Background to a Little Epiphany

If you have been following my musings over the “Religious Freedom Crisis,” then you know my sorrows:

I of course wholeheartedly believe the moral teaching of the Church. But I don’t really see how asserting our First-Amendment rights advances our cause.

For instance, when I read “Our First, Most Cherished Liberty,” I thought…

This document includes a paragraph making the distinction between conscientiously objecting to a just law and refusing to obey an unjust law. One may conscientiously refuse to serve when drafted, but the draft is not unjust.

Okay. But isn’t a law requiring abortions unjust? Unjust to the unborn? None of the unborn are Catholics, but they all have the right not to be killed. Isn’t a law requiring proof of U.S. citizenship before receiving medical care–isn’t the law unjust to the medical patient, regardless of his or her religion?

ERGO: Religious freedom for Catholics is not the central issue. The central issue is justice for defenseless human beings.

Then I read some moral-theological proposals about how to conceive of the problem.

I recognized myself as a hopeless “act-based” moralist. Hopeless because I can’t really see what we will be judged on in the end, other than our acts and omissions. Will we be judged on the “symbolic power” of the t.v. shows we watch? Only insofar as we chose or did not choose to watch them.

So I am hopelessly act-based in my moral analysis. And I am irredeemably individualistic about it. I can’t quite figure how I could be judged for something I unknowingly co-operate with in a remote manner, especially if the law binds me to do so. And how could I fail to be judged for intending to co-operate with something evil, even if I simultaneously engaged in symbolic gestures supporting the good people I know?

But then something dawned on me.

The Church must be considered a proper moral agent, in Her fulfillment of Her mission. The Church does good and avoids evil. Those who guide Her make decisions regarding what She does. Because of this, when She is mis-guided and errs culpably, She bears a corporate responsibility.

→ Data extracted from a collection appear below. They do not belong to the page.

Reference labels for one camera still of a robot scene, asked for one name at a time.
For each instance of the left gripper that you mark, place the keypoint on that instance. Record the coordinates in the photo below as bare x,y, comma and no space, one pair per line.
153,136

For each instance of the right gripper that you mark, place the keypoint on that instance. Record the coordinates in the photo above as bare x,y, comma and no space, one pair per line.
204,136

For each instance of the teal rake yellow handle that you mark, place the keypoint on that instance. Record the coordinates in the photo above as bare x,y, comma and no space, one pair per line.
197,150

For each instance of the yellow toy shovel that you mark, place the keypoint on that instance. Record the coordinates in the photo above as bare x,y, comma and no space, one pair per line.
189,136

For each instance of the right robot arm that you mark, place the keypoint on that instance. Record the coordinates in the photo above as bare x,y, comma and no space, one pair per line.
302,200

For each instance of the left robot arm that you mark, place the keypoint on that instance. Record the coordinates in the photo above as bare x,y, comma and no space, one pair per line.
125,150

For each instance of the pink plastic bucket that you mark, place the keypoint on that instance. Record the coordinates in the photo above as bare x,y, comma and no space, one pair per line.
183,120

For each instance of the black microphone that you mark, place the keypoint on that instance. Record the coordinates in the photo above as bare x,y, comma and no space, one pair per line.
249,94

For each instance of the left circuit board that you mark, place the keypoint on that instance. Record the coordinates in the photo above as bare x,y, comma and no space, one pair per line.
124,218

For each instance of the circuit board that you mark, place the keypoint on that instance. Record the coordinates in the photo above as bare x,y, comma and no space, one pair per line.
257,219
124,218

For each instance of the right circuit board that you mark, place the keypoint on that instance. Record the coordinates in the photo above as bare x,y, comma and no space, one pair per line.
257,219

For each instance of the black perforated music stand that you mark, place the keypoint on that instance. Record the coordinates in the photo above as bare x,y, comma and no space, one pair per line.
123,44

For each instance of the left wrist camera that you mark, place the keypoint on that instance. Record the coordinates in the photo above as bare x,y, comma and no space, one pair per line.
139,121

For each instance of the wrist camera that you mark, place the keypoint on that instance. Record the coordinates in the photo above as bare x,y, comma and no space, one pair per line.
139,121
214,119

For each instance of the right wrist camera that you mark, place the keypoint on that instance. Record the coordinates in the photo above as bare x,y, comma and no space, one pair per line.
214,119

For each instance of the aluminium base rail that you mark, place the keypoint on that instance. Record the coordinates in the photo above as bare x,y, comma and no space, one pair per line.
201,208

(Obviously, she never errs in teaching faith and morals as the one, holy, catholic, and apostolic Church. But She can act immorally as, for instance, as the Archdiocese of Boston, or as Father So-and-so, or as St. Such-and-such School.)

The Catholic Church in the U.s. exists as a moral agent. She acts in all Her official “Catholic” institutions. And everyone who calls him or herself Catholic co-operates with Her.

Thinking along these lines, an irredeemable act-based, hopelessly individualistic moralist can assert, with a clear mind, that we cannot co-operate with evil, even if the civil law stipulates that we must.

Still not sure about First-Amendment litigation. But at least now I can conceive of who exactly the plaintiff would be.